Late 5th-century Alexandria was a tumultuous place: there were conflicting factions of pro-Chalcedonian and Monophysite Christians, and a growing hostile sentiment towards Neoplatonists and people of other non-Christian religions and philosophies that sometimes led to rioting and arrests of leaders of non-Christian schools, resulting in students having to flee and go into hiding. Damascius's account of these times paints a picture of a circle of intellectuals that was under siege, facing arrest and interrogation. They were sometimes courageous, but at other times capitulated. Horapollo, the head of the school at which Damascius had studied and taught rhetoric for nine years, was arrested in AD 489, causing Damascius and the Neoplatonic philosopher Isidore of Alexandria to flee Alexandria and start on a journey to Athens with the aim of studying in the Neoplatonic school there.

That journey took eight months, and during that time Damascius writes that he lost interest in pursuing a profession as a rhetorician. When they finally arrived in Athens, Damascius and Isidore became students of the 5th-century Neoplatonist Marinus of Neapolis, Proclus's successor, at the Neoplatonic school of Athens. By AD 515, Damascius had become head of the Neoplatonic school in Athens, succeeding Marinus's successor Isidore. He continued Isidore's path of steering the school back to the philosophical studies of Aristotle, Plato, Orphic theogony and the Chaldean Oracles, and away from theurgy and rituals, which had previously been favoured, most likely due to the increasing external pressure on the school's philosophical teachings. Damascius was still the head of the school in AD 529, when the Byzantine emperor Justinian I confirmed his Codex Justinianus and administrators, enforcing the new laws, closed it down.

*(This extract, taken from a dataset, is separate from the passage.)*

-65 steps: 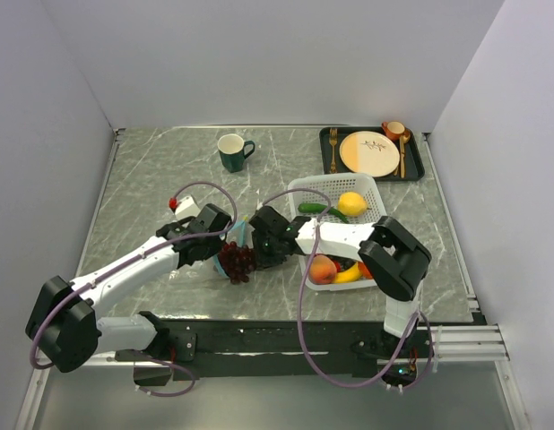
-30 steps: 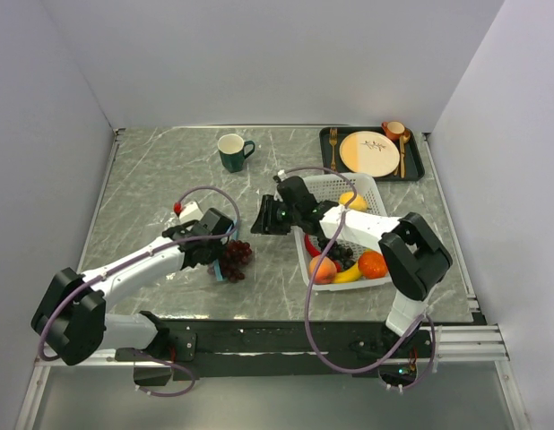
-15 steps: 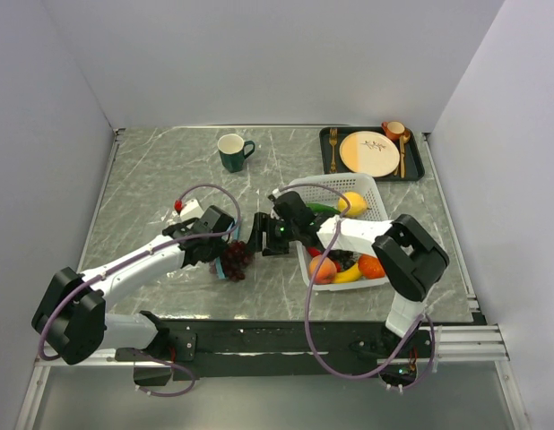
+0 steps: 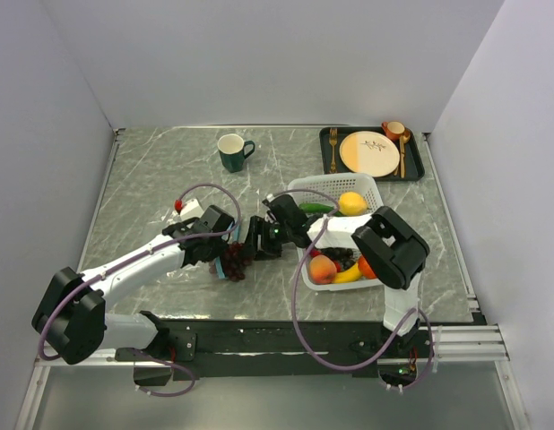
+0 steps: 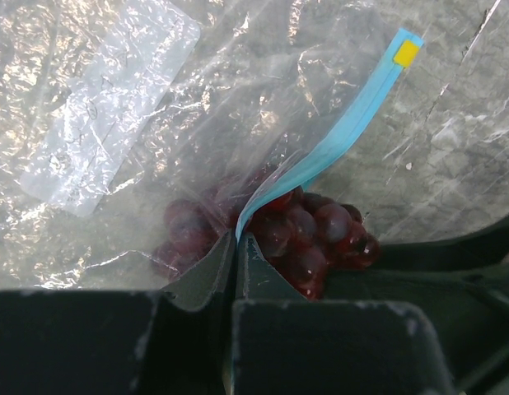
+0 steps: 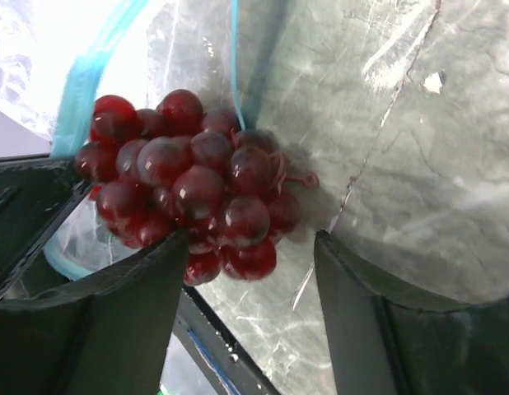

According to the 6th-century historian Agathias, soon after the school closed, Damascius, Isidore and the 6th-century Neoplatonic philosophers Simplicius of Cilicia, Eulamius of Phrygia, Priscianus of Lydia, Hermias and Diogenes of Phoenicia left Athens and travelled to Persia, where they had heard that the intellectual climate might be more suited to them, under the refuge of the Persian King Chosroes. It is not known if Damascius and his retinue of philosophers arrived in Persia, although late 20th- and early 21st-century scholarship by the French historian and philosopher Pierre Hadot, French scholar Michel Tardieu and German historian and philosopher Ilsetraut Hadot advanced the establishment of a Neoplatonic school in Charrae (present-day Harran, Turkey) in the Persian Empire, a view that is disputed by other 21st-century scholarship. The last known trace of Damascius is an epigram carved on a stele in Emesa, which confirms that Damascius returned to Syria in AD 538; this is also the year scholars say he died. Damascius composed a number of works, and a significant number of them survive fragmentarily, the more complete works being the literary work Life of Isidore, or Philosophical History, preserved by Photius, and the philosophical works Problems and Solutions Concerning First Principles, Commentary on the Parmenides, Commentary on the Phaedo, and Lectures on the Philebus.

==Writings==

Damascius' Problems and Solutions Concerning First Principles is an intensely aporetic examination of late Neoplatonic metaphysics. Beginning from problems in Proclus' account of the One as transcendent cause, Damascius asks whether an absolutely transcendent principle can coherently be called a cause, a One, or indeed anything at all. He consequently distinguishes the causal One from an utterly Ineffable principle beyond it, while repeatedly questioning whether even this language is legitimate. The work then investigates the One, procession and reversion, henads, Being and the intelligible orders, critically comparing Plotinus, Iamblichus, Syrianus and Proclus and drawing extensively on Platonic, Pythagorean, Chaldean, Orphic and other theological traditions.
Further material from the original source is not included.